Aumenti e arretrati per 137 mila dirigenti
È stato sottoscritto in via definitiva il nuovo Contratto collettivo nazionale dell’Area Sanità 2022-2024, che riguarda circa 120 mila medici e 17 mila dirigenti sanitari non medici. L’intesa è stata firmata presso l’Aran da Anaao-Assomed, Federazione Cimo-Fesmed e Fassid, mentre la Cgil ha scelto di non aderire.
Dopo la pre-intesa raggiunta il 18 novembre, si è conclusa positivamente la fase di verifica prevista, con il via libera anche della Corte dei Conti. Il contratto può ora entrare in vigore, con effetti immediati sulle buste paga.
L’incremento medio stimato è pari a 491 euro lordi al mese, a cui si aggiungono gli arretrati maturati nel triennio di riferimento.
Gli incrementi nel dettaglio
Gli aumenti retributivi variano in base al ruolo e alla posizione ricoperta. Per gli incarichi professionali iniziali l’incremento è pari a 322 euro lordi mensili, mentre per i direttori di struttura complessa dell’area chirurgica si arriva a 530 euro lordi mensili.
Sul fronte degli arretrati, gli importi oscillano tra 8.710 euro per le posizioni iniziali e 14.540 euro per i direttori di struttura complessa dell’area chirurgica, al lordo dell’indennità di vacanza contrattuale già erogata.
Il contratto interviene inoltre sulla retribuzione di posizione, componente fissa dello stipendio, con un incremento del 55% per i dirigenti neoassunti. L’obiettivo dichiarato è rafforzare l’attrattività del Servizio sanitario nazionale, soprattutto per i giovani professionisti.

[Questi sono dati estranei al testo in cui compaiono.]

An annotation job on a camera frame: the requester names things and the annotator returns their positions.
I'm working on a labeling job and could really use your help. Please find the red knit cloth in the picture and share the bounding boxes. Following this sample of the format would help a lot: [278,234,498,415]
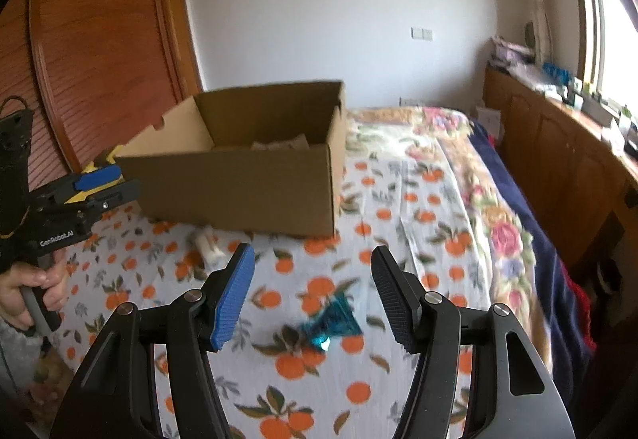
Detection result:
[563,264,599,356]

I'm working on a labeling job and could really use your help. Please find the clutter of boxes and papers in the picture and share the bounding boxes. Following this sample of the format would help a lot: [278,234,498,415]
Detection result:
[491,35,638,157]

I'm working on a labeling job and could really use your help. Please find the brown cardboard box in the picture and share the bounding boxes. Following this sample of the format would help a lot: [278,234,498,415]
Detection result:
[116,80,348,239]

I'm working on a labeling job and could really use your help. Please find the orange-print bedsheet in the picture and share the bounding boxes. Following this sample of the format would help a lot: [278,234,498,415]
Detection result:
[50,155,504,439]

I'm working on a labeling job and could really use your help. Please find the wooden cabinet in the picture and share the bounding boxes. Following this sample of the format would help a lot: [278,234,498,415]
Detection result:
[482,65,638,270]

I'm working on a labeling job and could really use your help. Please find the window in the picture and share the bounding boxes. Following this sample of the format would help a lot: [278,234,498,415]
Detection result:
[568,0,638,121]

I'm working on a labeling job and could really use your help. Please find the teal snack packet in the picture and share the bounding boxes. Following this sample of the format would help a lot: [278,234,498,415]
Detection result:
[299,292,364,350]

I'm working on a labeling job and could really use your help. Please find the navy blanket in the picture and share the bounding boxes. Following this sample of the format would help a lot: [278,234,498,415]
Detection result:
[469,117,595,401]

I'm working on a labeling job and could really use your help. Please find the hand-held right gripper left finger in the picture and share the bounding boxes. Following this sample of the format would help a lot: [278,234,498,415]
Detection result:
[49,242,256,439]

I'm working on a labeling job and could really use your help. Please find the white paper bag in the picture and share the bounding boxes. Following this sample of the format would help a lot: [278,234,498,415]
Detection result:
[475,106,503,142]

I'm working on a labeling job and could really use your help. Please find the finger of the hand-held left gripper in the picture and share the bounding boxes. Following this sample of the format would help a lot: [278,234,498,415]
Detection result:
[75,179,141,220]
[31,165,124,203]

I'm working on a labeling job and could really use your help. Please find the person's left hand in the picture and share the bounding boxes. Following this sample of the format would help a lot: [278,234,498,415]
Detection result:
[0,252,71,333]

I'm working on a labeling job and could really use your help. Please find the person's left forearm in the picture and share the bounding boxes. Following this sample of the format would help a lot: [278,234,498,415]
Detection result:
[0,318,45,362]

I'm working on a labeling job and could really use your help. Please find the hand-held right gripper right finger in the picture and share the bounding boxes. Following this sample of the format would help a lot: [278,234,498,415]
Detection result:
[371,246,576,439]

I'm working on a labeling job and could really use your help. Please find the wooden slatted wardrobe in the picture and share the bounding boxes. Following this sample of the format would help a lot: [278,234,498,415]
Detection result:
[0,0,204,193]

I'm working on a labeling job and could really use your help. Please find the small white snack packet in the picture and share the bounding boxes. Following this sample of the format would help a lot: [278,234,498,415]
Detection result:
[192,230,223,266]

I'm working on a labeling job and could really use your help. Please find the floral quilt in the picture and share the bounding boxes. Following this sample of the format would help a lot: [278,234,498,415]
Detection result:
[344,106,554,370]

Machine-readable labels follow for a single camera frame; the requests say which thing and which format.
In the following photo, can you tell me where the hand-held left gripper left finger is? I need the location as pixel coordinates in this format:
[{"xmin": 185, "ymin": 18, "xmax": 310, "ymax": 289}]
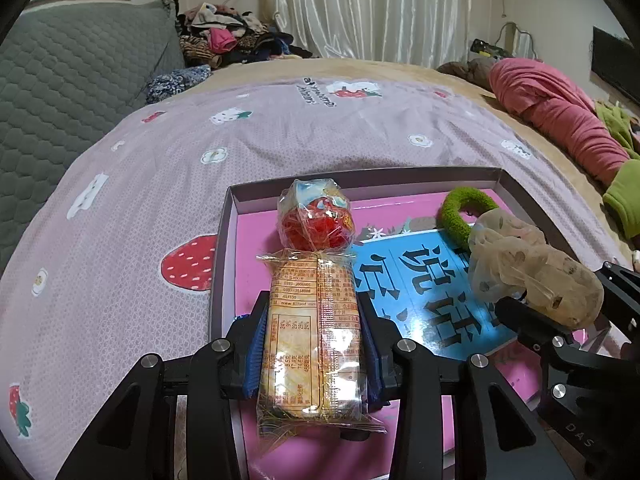
[{"xmin": 57, "ymin": 290, "xmax": 271, "ymax": 480}]

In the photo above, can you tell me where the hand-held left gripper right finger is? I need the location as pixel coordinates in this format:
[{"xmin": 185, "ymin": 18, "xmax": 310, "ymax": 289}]
[{"xmin": 357, "ymin": 290, "xmax": 576, "ymax": 480}]

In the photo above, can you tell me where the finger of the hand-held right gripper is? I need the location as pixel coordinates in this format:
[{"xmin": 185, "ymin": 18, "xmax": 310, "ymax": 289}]
[
  {"xmin": 594, "ymin": 260, "xmax": 640, "ymax": 317},
  {"xmin": 492, "ymin": 297, "xmax": 577, "ymax": 357}
]

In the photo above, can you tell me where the clear bread packet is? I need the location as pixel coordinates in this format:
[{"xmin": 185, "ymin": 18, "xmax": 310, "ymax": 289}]
[{"xmin": 255, "ymin": 247, "xmax": 388, "ymax": 453}]

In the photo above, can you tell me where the beige mesh scrunchie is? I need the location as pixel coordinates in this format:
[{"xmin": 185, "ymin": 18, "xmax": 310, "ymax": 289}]
[{"xmin": 467, "ymin": 208, "xmax": 605, "ymax": 328}]

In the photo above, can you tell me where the shallow cardboard box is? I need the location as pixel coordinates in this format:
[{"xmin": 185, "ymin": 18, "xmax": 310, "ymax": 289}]
[{"xmin": 207, "ymin": 166, "xmax": 623, "ymax": 480}]

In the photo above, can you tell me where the green blanket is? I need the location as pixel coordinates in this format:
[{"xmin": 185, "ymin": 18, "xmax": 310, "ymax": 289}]
[{"xmin": 595, "ymin": 102, "xmax": 640, "ymax": 241}]

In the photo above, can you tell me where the red wrapped candy ball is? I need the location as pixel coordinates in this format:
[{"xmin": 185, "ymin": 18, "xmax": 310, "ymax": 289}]
[{"xmin": 276, "ymin": 177, "xmax": 357, "ymax": 256}]

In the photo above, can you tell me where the pink quilt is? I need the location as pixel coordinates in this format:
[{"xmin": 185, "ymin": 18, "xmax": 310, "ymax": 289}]
[{"xmin": 487, "ymin": 57, "xmax": 631, "ymax": 188}]

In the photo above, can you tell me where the black television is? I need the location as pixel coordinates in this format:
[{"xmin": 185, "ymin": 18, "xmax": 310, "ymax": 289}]
[{"xmin": 591, "ymin": 25, "xmax": 640, "ymax": 98}]

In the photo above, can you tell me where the dark brown cloth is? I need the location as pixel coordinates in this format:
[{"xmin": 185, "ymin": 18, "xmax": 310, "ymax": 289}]
[{"xmin": 436, "ymin": 57, "xmax": 501, "ymax": 92}]

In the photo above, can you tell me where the black and yellow object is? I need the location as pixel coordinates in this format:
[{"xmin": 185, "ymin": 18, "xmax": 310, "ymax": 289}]
[{"xmin": 469, "ymin": 37, "xmax": 513, "ymax": 59}]

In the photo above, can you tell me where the blue floral cloth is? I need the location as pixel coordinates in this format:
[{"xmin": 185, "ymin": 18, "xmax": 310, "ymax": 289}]
[{"xmin": 145, "ymin": 64, "xmax": 213, "ymax": 105}]

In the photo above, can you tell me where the pile of clothes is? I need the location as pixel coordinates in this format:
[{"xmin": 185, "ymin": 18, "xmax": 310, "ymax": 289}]
[{"xmin": 165, "ymin": 0, "xmax": 313, "ymax": 68}]

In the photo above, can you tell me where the grey quilted headboard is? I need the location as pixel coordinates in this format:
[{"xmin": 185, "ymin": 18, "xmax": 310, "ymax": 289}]
[{"xmin": 0, "ymin": 0, "xmax": 187, "ymax": 261}]

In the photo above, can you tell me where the white curtain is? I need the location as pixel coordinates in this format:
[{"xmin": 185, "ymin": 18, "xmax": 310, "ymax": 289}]
[{"xmin": 265, "ymin": 0, "xmax": 473, "ymax": 68}]

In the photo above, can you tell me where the green fuzzy hair ring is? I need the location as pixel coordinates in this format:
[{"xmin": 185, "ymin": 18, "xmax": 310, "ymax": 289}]
[{"xmin": 439, "ymin": 186, "xmax": 501, "ymax": 248}]

Sono state riviste anche l’indennità di direzione di struttura complessa e le indennità di specificità per i profili medico-veterinari e sanitari.
La posizione della Cgil
Nonostante gli aumenti previsti, la Cgil ha deciso di non firmare il contratto. Secondo il sindacato, l’accordo non garantirebbe adeguate condizioni economiche e normative.
Il segretario nazionale della Fp Cgil medici e dirigenti Ssn, Andrea Filippi, ha evidenziato che il rinnovo risulterebbe penalizzante rispetto all’inflazione registrata nel triennio, stimando una perdita di circa 580 euro lordi rispetto al recupero pieno del potere d’acquisto.
La sigla sindacale contesta inoltre l’assenza di interventi normativi strutturali e segnala il rischio di ampliare le disparità tra diverse categorie di dirigenti sanitari.
La linea del Governo
Il ministro per la Pubblica amministrazione Paolo Zangrillo ha sottolineato che la firma rappresenta un passaggio operativo concreto nell’ambito del percorso di rinnovo dei contratti pubblici.
L’esecutivo ha ribadito l’impegno a garantire continuità negli investimenti sui contratti della Pubblica amministrazione, evidenziando come gli incrementi retributivi incidano in modo significativo sulle buste paga e contribuiscano alla valorizzazione delle professionalità del sistema sanitario.
Il rinnovo si inserisce in un quadro più ampio di aggiornamento dei contratti pubblici, con l’obiettivo di rafforzare l’organizzazione e l’efficienza dei servizi.